The biggest (subjective) weaknesses (my word, not his, and I totally agree with this) is that there isn’t enough conflict and not really any stakes. It’s light, quippy, and (as most of my writing is) extremely dialogue heavy. Walls of bantering dialogue. Here was my biggest revelation of the day though: I’m not sure it wants to be anything different. Again, I completely agree with the feedback and even things that I just personally see as deficiencies that didn’t even come from him, but every time I thought of good ways to introduce more conflict or higher stakes, I wasn’t sure I liked it. I realized that what I had written was just three moments in time about love in different forms between three characters. By all conventional wisdom and “rules,” this likely is not a good screenplay. And yet, it might just be what it wants to be and what I wanted it to be. There’s so much conflict and darkness going on all around that maybe I just want three scenes about three good people and the love they share between them all. Or maybe not. Maybe there’s so much deeper it could go.

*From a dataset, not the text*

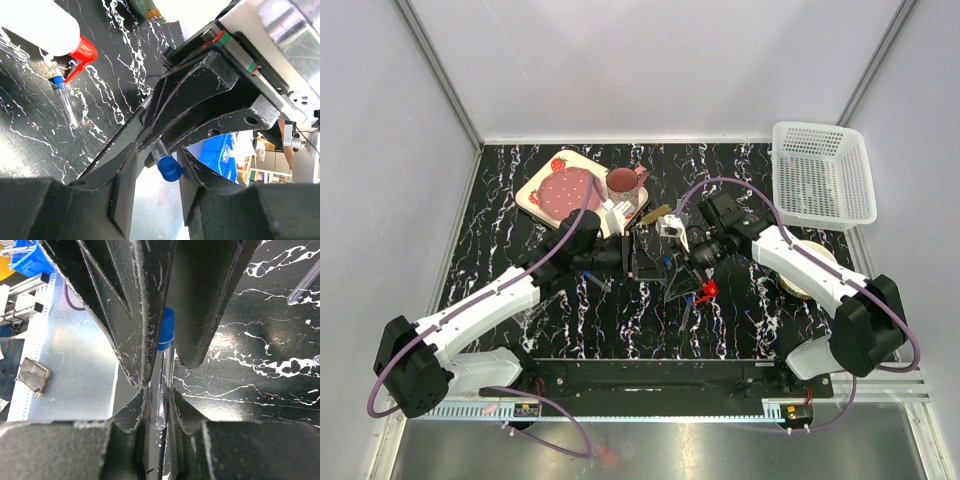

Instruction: Organize the chemistry lab equipment

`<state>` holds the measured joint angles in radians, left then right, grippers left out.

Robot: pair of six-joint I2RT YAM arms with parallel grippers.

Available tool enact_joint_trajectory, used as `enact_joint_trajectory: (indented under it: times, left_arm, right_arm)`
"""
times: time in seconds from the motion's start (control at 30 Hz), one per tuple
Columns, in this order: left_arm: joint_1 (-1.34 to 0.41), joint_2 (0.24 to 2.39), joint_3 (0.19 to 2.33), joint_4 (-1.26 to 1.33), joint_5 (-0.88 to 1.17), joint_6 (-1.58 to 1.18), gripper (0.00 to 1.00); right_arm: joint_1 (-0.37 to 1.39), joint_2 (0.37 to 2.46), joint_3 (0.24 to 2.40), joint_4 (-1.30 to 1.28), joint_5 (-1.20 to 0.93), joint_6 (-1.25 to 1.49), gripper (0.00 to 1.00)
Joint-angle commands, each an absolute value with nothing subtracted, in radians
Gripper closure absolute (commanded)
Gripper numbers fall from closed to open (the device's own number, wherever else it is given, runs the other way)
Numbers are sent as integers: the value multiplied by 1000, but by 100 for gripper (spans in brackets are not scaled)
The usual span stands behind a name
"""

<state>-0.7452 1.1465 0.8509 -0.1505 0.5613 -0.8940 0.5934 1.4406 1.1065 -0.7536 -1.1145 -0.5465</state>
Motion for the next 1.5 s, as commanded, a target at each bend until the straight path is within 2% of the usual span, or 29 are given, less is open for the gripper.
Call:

So it’s a strange dilemma. I’m trying to just get some distance and come back to it a little fresher later. I don’t want to “force” any changes on it but at the same time is there any chance of it turning out well under these circumstances? Could the story, acting, cinematography, atmosphere, etc. still engage people and make them feel? Or will it just be a boring 10 minute character study that doesn’t really go anywhere or do anything and keeps people from really connecting with the characters? I really don’t know. I have no idea where this journey will go but I find it utterly fascinating, and I always say that the journey is more important than the destination.